= Anti-ballistic missile defense countermeasure =

Military tactic

Anti-ballistic missile defense countermeasures are tactical or strategic actions taken by an attacker to overwhelm, destroy, or evade anti-ballistic missile defenses.

Anti-ballistic missile (ABM) defense countermeasures can be categorized in a variety of ways, such as whether something is attacked or just confounded or distracted (i.e., whether the defender is attacked, whether the defender's ABM defense is attacked, or whether the defenders ABM system is confounded). They can be categorized by the type of ABM system they are to operate against. Finally, they can be categorized by which part of a ballistic missile's flight they are active (boost, bus, midcourse, or terminal phases).

==Attacking Countermeasures==

===Countermeasures Attacking the Defender===
The simplest countermeasure to an ABM defense is to simply increase the size of the attack. This can be done by adding more ICBMs, by increasing the number of warheads delivered by each ICBM using MIRVs, by using SLBMs (which have a much shorter flight time and are thus difficult to destroy before the terminal phase), or by a heavier reliance on bombers and cruise missiles.

===Countermeasures Attacking the Defense===
These countermeasures include anti-satellite weapons, space weapons, and the launching of clouds of debris or projectiles in identical but counter-rotating orbits to a space-based defense.

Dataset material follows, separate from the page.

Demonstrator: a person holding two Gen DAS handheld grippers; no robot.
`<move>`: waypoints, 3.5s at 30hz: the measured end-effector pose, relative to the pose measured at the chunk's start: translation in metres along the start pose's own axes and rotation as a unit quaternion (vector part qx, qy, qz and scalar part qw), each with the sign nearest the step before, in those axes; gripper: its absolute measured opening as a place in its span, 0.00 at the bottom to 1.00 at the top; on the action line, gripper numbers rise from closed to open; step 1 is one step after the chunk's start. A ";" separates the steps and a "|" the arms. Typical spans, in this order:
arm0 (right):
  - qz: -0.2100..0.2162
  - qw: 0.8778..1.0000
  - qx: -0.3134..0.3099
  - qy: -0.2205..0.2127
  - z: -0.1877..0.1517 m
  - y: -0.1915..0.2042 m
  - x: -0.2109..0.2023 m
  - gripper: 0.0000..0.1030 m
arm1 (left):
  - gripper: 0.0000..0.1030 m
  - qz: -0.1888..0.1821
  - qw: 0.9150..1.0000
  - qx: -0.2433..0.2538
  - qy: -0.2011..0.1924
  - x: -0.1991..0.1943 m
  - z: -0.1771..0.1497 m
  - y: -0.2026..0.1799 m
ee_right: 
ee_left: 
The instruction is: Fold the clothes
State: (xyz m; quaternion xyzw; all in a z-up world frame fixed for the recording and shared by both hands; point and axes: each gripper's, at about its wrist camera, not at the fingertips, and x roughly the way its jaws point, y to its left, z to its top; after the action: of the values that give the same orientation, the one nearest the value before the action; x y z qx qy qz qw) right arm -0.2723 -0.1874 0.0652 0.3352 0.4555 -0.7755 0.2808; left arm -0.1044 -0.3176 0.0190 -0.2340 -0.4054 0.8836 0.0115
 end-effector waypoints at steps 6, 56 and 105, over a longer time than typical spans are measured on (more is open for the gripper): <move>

==Confounding Countermeasures==

===Countermeasures Confounding the Defense===
These countermeasures include using fast-burn boosters (which limit the time allowed for boost-phase intercept), light-weight ICBM skirts which limit the infrared signature of the booster (rocketry), use of decoys (e.g., lightweight mylar balloons which, until re-entry, will travel on an identical trajectory with the heavier warheads), use of Ablation materials or reflective coatings which limit the damage of directed energy weapons, launches of numerous harmless missiles early in an attack which might cause the defender reveal their defenses and expend valuable resources.